Production of prostanoids by rheumatic synovial cells in vitro: effects of anti-inflammatory drugs on arachidonic acid metabolism

Summary To evaluate the role of prostanoids in rheumatoid arthritis the effects of anti-inflammatory drugs on prostanoid concentrations and their ratios were studied in a primary culture of adherent synovial cells from patients with rheumatoid arthritis. Cells from rheumatoid synovium have a great capacity for prostanoid production. PGE₂ is the main prostanoid but synovial cells are also capable of producing 6-keto-PGF₁ and PGF₂. There were also very low TxB₂ concentrations in the culture medium after incubation. All nonsteroidal anti-inflammatory drugs used (diclofenac, indomethacin and tolfenamic acid) reduced markedly in concentrations achieved therapeutically (0.13 mol/l) the production of all the prostanoids from endogenous substrate.
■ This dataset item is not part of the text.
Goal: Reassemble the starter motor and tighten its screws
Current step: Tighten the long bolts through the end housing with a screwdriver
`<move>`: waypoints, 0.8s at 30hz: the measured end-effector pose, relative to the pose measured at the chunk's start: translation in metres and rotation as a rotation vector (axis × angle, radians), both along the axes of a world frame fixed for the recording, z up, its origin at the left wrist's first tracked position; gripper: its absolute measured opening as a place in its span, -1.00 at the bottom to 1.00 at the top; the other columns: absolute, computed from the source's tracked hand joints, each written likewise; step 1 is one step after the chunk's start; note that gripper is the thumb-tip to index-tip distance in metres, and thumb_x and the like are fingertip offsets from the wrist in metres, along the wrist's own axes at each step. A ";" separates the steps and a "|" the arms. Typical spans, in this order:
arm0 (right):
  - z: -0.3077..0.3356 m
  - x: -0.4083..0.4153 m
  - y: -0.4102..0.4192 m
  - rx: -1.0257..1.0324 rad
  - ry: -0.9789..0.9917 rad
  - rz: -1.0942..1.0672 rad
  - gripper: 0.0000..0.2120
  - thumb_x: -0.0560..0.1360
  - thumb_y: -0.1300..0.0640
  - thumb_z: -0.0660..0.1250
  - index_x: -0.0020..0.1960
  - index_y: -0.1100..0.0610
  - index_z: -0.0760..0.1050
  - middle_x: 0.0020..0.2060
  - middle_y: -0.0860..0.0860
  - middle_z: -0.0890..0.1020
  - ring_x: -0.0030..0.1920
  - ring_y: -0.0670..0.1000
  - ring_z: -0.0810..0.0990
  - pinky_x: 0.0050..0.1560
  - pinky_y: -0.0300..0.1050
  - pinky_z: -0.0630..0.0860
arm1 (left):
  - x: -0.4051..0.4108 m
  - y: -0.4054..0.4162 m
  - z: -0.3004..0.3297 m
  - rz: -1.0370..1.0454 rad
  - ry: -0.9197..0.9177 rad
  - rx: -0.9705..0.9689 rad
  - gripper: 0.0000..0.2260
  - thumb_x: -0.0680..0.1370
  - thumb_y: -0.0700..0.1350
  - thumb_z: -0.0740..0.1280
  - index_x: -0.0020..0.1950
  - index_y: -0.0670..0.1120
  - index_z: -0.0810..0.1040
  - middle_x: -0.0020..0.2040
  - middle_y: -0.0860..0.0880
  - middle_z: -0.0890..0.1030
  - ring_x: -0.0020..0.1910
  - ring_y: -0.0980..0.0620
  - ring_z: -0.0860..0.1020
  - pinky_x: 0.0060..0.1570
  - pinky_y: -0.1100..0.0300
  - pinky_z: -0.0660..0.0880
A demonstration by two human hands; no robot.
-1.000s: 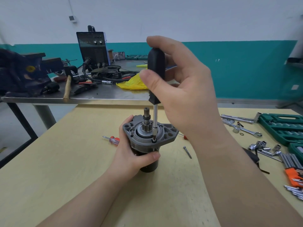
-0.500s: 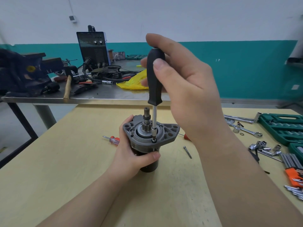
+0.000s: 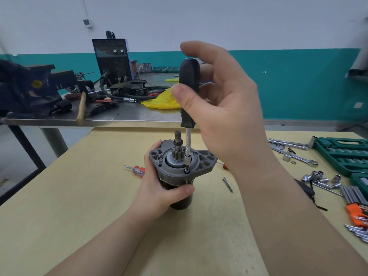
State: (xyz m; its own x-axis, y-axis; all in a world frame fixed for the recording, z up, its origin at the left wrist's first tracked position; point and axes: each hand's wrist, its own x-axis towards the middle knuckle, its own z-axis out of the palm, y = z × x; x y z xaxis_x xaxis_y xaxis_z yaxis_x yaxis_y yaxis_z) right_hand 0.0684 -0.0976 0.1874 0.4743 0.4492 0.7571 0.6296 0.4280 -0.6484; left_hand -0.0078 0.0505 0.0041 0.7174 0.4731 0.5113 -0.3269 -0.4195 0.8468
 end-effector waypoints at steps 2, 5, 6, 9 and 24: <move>0.000 0.000 0.001 0.002 0.011 -0.008 -0.68 0.60 0.12 0.48 0.32 -0.11 0.59 -0.06 -0.26 0.65 -0.01 -0.04 0.65 0.10 0.17 0.68 | 0.000 0.000 0.000 0.001 0.005 0.004 -0.02 0.31 -0.01 0.66 0.57 0.36 0.19 0.42 0.26 0.55 0.43 0.19 0.54 0.26 0.46 0.46; 0.000 0.002 0.001 0.027 0.071 0.054 -0.71 0.67 0.14 0.33 0.36 0.00 0.62 0.04 -0.19 0.69 0.13 0.06 0.69 0.25 0.23 0.64 | 0.000 0.000 0.001 0.004 0.005 0.012 -0.02 0.31 -0.02 0.66 0.57 0.38 0.19 0.40 0.28 0.55 0.42 0.20 0.54 0.25 0.46 0.46; 0.000 0.003 0.001 0.030 0.082 0.071 -0.71 0.68 0.17 0.30 0.35 -0.01 0.61 0.07 -0.14 0.71 0.15 0.11 0.70 0.26 0.24 0.63 | 0.000 0.000 0.001 0.004 0.005 0.009 -0.03 0.31 -0.02 0.66 0.56 0.39 0.19 0.40 0.28 0.55 0.42 0.19 0.54 0.25 0.46 0.46; 0.001 0.002 0.000 0.020 0.035 0.027 -0.73 0.64 0.18 0.39 0.28 -0.09 0.60 0.02 -0.11 0.72 0.05 0.07 0.71 0.15 0.17 0.68 | 0.000 -0.001 0.001 0.005 0.001 0.006 -0.03 0.31 -0.03 0.65 0.55 0.40 0.20 0.39 0.28 0.56 0.41 0.19 0.55 0.25 0.45 0.46; 0.001 0.002 0.000 0.014 0.003 -0.018 -0.71 0.62 0.19 0.43 0.28 -0.10 0.60 -0.07 -0.21 0.68 -0.01 -0.01 0.68 0.06 0.16 0.70 | -0.001 -0.002 0.002 0.003 0.006 -0.015 -0.02 0.29 -0.03 0.66 0.56 0.35 0.19 0.41 0.22 0.57 0.43 0.14 0.55 0.27 0.41 0.48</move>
State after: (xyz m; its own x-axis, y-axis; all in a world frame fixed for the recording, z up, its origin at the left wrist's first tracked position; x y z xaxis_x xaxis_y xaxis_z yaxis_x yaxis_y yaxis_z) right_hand 0.0706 -0.0975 0.1884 0.4847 0.4301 0.7616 0.6350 0.4258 -0.6446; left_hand -0.0085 0.0482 0.0065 0.7189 0.4829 0.5000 -0.3208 -0.4075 0.8550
There were no differences in the efficacity of the drugs. Hydrocortisone was needed for higher concentrations to inhibit PGE₂, 6-keto-PGF₁ and PGF₂ production. TxB₂ formation remained almost unaltered. After the drug incubation there were also clear alterations in the ratios between these prostanoids, which may have therapeutic importance. It is suggested that this kind of synovial cell culture can be used for testing the effects and mechanisms of different anti-inflammatory drygs in standardized cell culture conditions.